The optimal total mixed ration (TMR) moisture level for dairy cows can vary depending on several factors, including the specific ingredients in the ration, environmental conditions, and the stage of lactation or production status of the cows. However, a common target range for TMR moisture content is generally between 40% and 60%.

It’s important to maintain an appropriate moisture level in the TMR to ensure proper feed mixing, palatability and nutrient availability. If the TMR moisture level is too low, there may be difficulties in achieving uniform mixing, and the ration may become dusty. In this case, water is added to the TMR. On the other hand, if the moisture content is too high, it can lead to spoilage, mold growth and reduced feed intake. In this case, inclusion of high-moisture ingredients is reduced in the TMR.

When silage is the main forage, managing the moisture level becomes even more crucial. Silage is fermented forage that is stored under anaerobic conditions, typically in silos, to preserve its nutritional quality. The optimal moisture content for silage depends on the type of silage (corn silage, grass silage, etc.) and the stage of fermentation.

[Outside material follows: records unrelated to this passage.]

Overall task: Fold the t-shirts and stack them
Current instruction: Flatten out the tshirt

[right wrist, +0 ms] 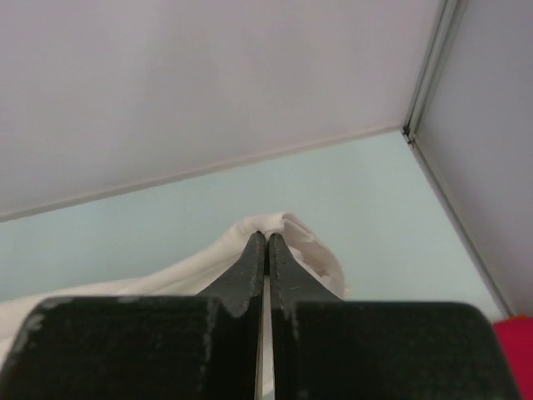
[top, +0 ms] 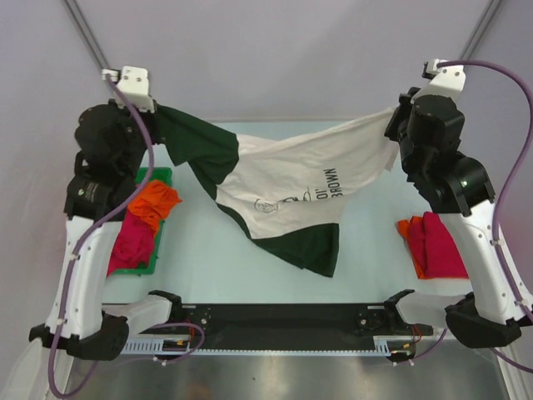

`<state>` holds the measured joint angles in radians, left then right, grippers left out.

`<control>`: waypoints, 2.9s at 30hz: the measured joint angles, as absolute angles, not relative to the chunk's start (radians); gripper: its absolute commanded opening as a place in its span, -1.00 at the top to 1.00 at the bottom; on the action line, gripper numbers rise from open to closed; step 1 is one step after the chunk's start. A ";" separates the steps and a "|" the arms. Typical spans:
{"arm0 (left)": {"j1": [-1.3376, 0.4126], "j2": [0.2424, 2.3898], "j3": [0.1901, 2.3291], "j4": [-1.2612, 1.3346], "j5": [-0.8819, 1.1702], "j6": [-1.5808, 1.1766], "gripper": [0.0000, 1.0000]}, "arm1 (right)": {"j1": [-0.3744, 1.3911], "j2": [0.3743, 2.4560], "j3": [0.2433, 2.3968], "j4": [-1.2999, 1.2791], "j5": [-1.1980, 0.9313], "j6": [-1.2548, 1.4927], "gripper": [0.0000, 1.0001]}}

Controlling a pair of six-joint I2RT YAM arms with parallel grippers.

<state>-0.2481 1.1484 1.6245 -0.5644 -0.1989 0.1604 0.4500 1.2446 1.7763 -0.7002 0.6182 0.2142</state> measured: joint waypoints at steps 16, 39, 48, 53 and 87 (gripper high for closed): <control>-0.247 1.099 2.162 -0.813 -0.238 0.220 1.00 | 0.818 1.155 1.988 -0.748 0.999 -0.121 1.00; -0.246 1.122 1.939 -0.826 -0.255 0.210 1.00 | 1.000 1.235 2.041 -0.335 1.179 -0.447 1.00; -0.246 1.119 1.905 -0.795 -0.257 0.212 1.00 | 1.016 1.250 2.017 -0.410 1.158 -0.361 1.00; -0.245 1.081 1.910 -0.773 -0.247 0.214 1.00 | 1.126 1.180 1.924 -0.329 1.238 -0.458 1.00; -0.169 1.423 2.258 -0.649 -0.229 0.297 1.00 | 0.633 1.519 2.098 -0.457 0.826 -0.157 1.00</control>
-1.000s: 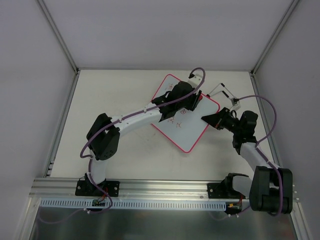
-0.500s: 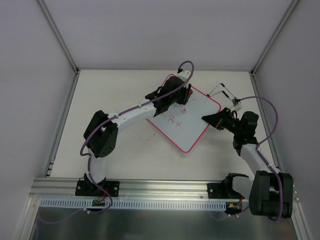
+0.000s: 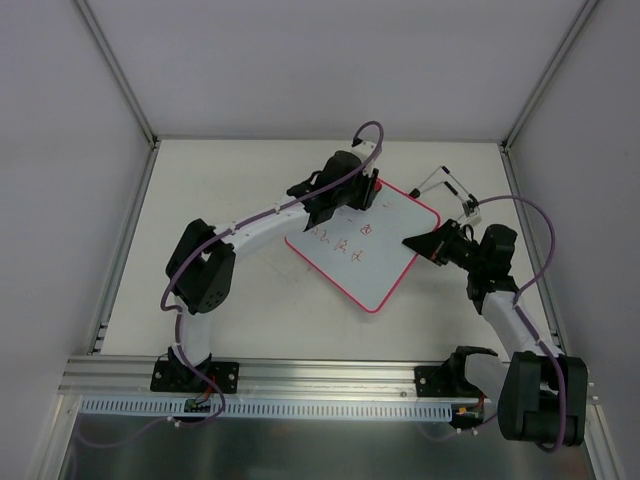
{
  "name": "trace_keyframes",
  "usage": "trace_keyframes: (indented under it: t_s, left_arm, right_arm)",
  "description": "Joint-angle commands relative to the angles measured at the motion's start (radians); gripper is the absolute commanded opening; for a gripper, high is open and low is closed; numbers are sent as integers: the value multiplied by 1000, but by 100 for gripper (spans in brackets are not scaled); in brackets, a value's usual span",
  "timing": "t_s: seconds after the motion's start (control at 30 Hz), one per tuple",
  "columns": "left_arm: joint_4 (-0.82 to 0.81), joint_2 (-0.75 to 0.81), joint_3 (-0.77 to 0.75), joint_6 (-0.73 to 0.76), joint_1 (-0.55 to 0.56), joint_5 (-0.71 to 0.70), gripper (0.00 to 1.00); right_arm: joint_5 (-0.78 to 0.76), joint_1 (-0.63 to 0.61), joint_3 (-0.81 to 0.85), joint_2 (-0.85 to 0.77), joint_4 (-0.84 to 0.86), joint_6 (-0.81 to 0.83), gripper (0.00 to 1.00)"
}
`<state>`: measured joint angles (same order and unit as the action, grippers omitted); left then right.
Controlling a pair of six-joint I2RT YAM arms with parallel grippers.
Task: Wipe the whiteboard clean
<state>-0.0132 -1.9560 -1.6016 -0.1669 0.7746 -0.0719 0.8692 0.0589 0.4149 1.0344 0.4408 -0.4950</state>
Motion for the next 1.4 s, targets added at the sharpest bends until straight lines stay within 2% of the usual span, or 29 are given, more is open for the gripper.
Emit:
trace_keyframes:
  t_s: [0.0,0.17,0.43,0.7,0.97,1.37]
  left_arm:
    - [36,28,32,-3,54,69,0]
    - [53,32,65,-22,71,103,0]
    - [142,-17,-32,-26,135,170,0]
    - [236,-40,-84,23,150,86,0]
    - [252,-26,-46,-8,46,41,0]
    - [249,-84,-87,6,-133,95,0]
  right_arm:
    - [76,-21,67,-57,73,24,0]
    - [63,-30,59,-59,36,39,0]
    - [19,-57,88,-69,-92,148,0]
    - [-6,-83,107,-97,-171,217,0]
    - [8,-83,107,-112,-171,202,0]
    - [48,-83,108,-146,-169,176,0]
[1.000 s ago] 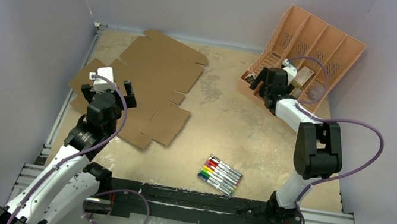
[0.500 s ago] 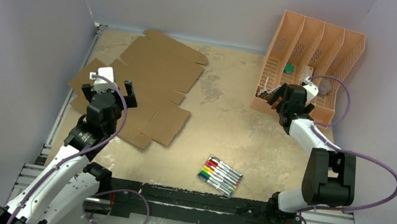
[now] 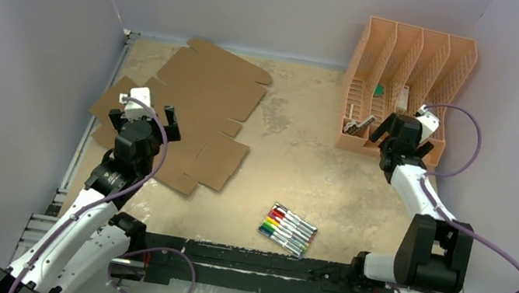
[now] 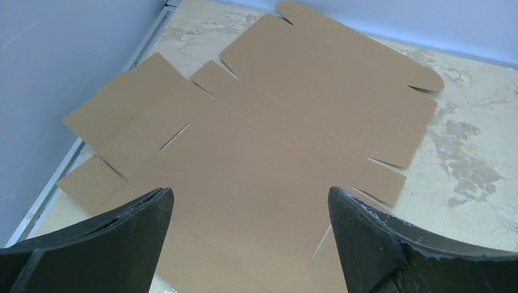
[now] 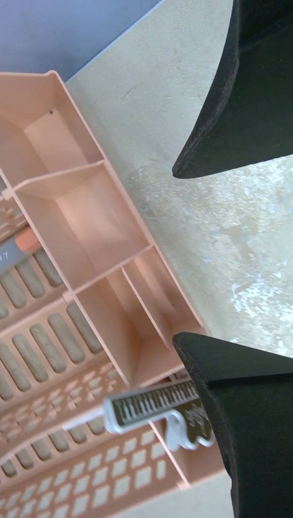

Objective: Fold the paper box

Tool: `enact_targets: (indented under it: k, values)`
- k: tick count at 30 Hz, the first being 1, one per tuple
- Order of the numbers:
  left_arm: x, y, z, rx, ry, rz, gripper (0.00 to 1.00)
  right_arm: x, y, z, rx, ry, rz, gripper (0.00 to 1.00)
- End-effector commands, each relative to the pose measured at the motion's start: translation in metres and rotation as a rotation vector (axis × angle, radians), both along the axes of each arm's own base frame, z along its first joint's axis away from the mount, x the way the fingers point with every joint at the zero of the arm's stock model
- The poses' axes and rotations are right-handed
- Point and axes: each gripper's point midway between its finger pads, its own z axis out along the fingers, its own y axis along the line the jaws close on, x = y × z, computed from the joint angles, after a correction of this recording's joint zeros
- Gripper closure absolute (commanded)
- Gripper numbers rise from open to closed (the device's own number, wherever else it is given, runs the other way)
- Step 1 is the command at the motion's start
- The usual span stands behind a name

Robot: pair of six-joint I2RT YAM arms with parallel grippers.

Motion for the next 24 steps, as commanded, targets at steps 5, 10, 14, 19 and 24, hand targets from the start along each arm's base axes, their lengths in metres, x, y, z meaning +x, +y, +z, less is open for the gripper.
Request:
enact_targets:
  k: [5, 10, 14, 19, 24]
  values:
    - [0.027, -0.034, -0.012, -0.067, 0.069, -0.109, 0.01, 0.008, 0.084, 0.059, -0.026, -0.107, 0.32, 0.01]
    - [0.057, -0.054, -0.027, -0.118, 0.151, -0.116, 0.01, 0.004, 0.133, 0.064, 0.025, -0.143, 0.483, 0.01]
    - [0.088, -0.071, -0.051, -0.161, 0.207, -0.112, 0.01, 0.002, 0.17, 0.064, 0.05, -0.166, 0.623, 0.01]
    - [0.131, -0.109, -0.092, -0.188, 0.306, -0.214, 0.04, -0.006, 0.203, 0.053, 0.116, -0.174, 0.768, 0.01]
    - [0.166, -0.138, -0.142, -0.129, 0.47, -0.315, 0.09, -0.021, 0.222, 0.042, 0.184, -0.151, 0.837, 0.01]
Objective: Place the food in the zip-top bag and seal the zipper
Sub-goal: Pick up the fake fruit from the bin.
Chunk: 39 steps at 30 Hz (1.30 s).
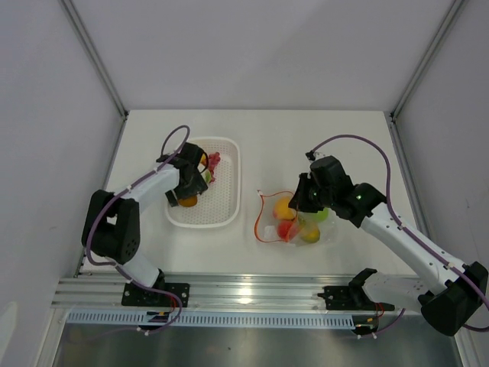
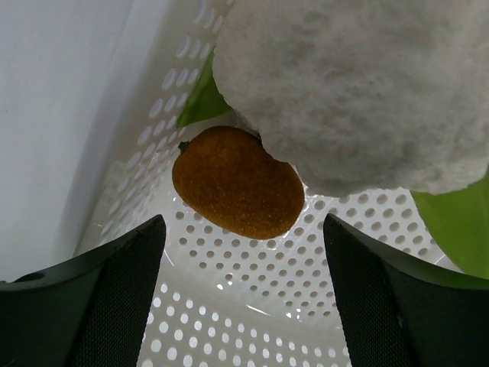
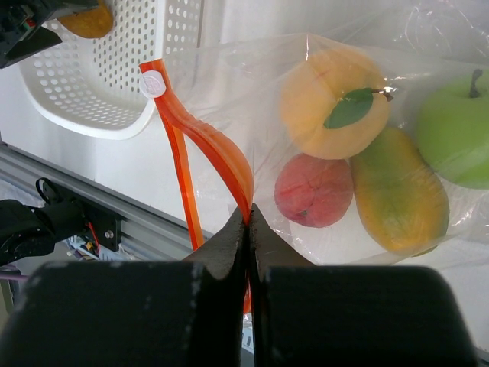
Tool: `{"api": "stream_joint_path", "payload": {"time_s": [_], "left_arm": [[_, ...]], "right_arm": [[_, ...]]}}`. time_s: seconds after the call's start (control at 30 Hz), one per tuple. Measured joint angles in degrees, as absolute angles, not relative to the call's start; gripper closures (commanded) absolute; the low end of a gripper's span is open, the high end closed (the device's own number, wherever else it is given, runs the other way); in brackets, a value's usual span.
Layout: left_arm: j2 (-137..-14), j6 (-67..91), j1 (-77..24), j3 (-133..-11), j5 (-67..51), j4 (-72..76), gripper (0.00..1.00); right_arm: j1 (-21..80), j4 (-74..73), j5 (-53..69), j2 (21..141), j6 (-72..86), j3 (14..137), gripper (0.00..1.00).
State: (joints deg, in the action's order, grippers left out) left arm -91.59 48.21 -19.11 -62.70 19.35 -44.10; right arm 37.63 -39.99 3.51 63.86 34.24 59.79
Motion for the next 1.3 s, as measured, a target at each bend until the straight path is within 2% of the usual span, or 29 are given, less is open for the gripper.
{"api": "stream_joint_path", "payload": {"time_s": [0.33,0.43,0.57,0.6,0.63,0.77,0.8,0.87,0.97,1.3], "left_arm": [[-95.72,49.25,-18.48,-62.70,19.97,-42.83,0.17],[-96.38,49.71,-18.46,-62.70,20.36,-42.54,0.26],[-96.92,50.11,-18.44,-62.67,20.38,-42.35,0.32],[-96.92,50.13,-18.44,-62.67,20.40,-42.22,0.39],[-96.92,50.17,-18.44,-62.65,20.38,-42.11,0.42],[-96.92,50.52,-18.46,-62.33,20.73,-41.36,0.48],[-96.92,50.54,-18.46,-62.24,20.80,-41.23,0.58],[-96.86,50.52,-18.46,-62.08,20.80,-41.08,0.67],[-96.31,50.52,-18.46,-61.52,20.73,-40.49,0.99],[-87.26,50.52,-21.50,-56.62,17.34,-38.85,0.99]], "right_arm": [[37.56,-39.66,3.51,63.86,34.02,59.31,1.00],[37.47,-39.44,3.53,63.86,34.00,58.87,1.00],[37.36,-39.16,3.51,63.92,34.00,58.81,1.00],[37.36,-39.11,3.51,63.92,34.00,58.81,1.00],[37.36,-39.07,3.51,63.92,33.98,58.74,1.00],[37.30,-38.89,3.53,63.92,33.98,58.48,1.00],[37.30,-38.85,3.53,63.92,34.00,58.48,1.00],[37.26,-38.70,3.53,63.94,34.00,58.46,1.00],[37.26,-38.68,3.55,64.03,34.00,58.46,1.00],[37.26,-38.19,3.55,64.69,34.00,58.46,1.00]]}}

For corn silage, the optimal moisture content typically ranges between 60% and 70% during harvesting. This allows for proper ensiling and fermentation. In the TMR, the inclusion of corn silage contributes greatly to the overall moisture content. In most cases, when formulating the complete ration, it’s important to balance it with drier ingredients to achieve the desired TMR moisture level.

It is important to emphasize that relying on book values is not always sufficient when it comes to TMR quality control. Regular monitoring of TMR moisture levels, along with routine analysis of silage quality, ensures dairy cows receive a nutritionally balanced and palatable diet, supporting optimal health and production. For that, portable NIR equipment have become more common, albeit at a considerable up-front cost for the farmer.